Лоринков вздохнул, и явил скрижали. По ним огненными буквами запрыгало
«.. берегите друг друга мальчики, говорит моя дорогая жена-антисемитка, что, с учетом некоторых особенностей моего происхождения, было довольно забавно… говорит и умирает от потери крови…»
– Ой, я вас умоляю, – сказал старичок, снова сев.

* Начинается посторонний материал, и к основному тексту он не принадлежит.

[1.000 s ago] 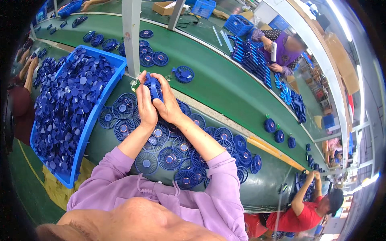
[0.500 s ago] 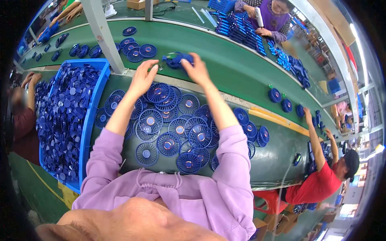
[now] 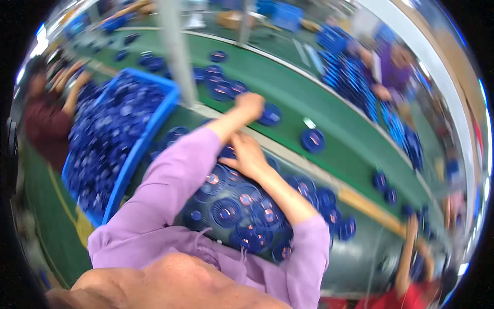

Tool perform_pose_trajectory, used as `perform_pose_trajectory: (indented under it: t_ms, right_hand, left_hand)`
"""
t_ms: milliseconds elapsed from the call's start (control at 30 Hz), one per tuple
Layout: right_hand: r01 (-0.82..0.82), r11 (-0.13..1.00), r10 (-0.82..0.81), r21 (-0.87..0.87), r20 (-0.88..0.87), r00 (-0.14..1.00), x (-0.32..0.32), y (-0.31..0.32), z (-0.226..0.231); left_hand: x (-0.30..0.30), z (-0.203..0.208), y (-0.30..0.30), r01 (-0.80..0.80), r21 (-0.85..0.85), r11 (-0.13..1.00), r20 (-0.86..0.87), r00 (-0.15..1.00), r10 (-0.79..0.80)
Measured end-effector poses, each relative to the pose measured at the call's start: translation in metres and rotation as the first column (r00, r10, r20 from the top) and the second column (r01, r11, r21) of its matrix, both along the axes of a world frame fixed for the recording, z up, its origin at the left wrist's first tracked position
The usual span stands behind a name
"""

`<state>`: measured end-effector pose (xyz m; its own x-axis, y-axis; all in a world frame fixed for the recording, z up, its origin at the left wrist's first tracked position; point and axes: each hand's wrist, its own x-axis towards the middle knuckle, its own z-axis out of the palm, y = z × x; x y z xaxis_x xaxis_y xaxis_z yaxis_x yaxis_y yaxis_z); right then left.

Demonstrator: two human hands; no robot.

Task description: The person assembles small electric fans by picking up fan bodies and grilles, pressing the components together by hand, and placing the assembled units onto the conveyor belt.

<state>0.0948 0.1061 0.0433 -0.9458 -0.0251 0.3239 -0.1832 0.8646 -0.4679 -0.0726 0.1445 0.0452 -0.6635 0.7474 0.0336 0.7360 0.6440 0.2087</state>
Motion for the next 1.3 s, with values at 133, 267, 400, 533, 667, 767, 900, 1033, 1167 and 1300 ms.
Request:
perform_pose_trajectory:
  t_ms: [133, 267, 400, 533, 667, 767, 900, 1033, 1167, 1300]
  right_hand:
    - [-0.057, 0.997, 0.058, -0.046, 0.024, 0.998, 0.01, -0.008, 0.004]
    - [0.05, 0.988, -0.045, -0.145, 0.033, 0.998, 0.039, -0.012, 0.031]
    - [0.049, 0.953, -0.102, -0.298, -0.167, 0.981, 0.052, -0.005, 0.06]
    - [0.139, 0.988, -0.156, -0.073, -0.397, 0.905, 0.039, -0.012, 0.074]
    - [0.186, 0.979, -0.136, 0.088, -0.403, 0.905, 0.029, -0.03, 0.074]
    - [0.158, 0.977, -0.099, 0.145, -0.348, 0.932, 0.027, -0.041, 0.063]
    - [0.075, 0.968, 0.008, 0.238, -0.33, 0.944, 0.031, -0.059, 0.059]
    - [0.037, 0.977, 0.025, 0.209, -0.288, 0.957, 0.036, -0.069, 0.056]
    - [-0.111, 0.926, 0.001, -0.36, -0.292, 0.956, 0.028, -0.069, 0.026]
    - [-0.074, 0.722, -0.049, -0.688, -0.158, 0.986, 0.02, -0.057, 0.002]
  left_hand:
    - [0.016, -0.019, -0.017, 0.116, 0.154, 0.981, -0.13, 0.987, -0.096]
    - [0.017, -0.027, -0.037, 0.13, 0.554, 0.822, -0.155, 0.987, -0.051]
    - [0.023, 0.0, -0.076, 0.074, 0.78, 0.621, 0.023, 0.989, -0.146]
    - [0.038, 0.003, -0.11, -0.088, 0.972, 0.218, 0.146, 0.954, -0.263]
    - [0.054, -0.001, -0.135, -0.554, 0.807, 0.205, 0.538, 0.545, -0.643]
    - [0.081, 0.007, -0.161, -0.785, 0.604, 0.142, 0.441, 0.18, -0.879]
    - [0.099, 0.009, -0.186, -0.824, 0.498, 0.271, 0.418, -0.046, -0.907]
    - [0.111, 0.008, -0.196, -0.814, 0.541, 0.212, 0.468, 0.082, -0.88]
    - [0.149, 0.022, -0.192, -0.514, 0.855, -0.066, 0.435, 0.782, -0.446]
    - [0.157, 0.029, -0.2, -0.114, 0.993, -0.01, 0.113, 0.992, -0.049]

– Так бы сразу и говорили, – сказал он.
Лоринков глотнул три раза подряд, и, – как всегда на двенадцатый день запоя, – его вырвало от спирта.
– Это ничего, – сказал старичок.
– Нашему талантливому мальчику просто неможется, – сказал он.
– Беру еще шоу, – сказал он.
* * *
В августе поток посетителей пошел на спад.
Про шоу уже написали в газетах, и сняли репортаж для программы «Максимум», – «скандалы, интриги, расслеуээээ» – сказал в камеру доктор Лоринков и блеванул, – и всем пора было ехать в отпуск, на море. Так что доктор Лоринков давал ежевечернее представление через день, и журналистка Лорена приходила к нему два раза в неделю. Доктор Лоринков все так же много пил, упорно отрицал, что является Богом – хотя все было достаточно ясно, – и не брился. А 27 августа, в День Независимости Молдавии, он напился с горя особенно сильно, и пришел в себя в шатре, где был всего один посетитель.
– А, – мутно ворочая языком, сказал Лоринков.
– Мордехай Семенович, – сказал он.
– Извините, – сказал он.
– Снова Пурим праздновал, – сказал он.
– Сейчас, – сказал он.
Посетитель покачал головой, и только тут доктор глянул на него. Это был молодой еще мужчина с окладистой, в завитушках, – как у сирийца, подумал Лоринков и вспомнил, где они виделись, – головой. Улыбчивый, крепкий.
– Почему ты пьешь? – сказал он.
– Мне больно, – сказал маэстро Лоринков.
– Сейчас, – сказал он, и приготовился взмахнуть руками.
– Нет, – сказал мужчина.
– Для МЕНЯ мультиков не надо, – сказал он.
Хлопнул в ладони, и появившиеся было скрижали пропали.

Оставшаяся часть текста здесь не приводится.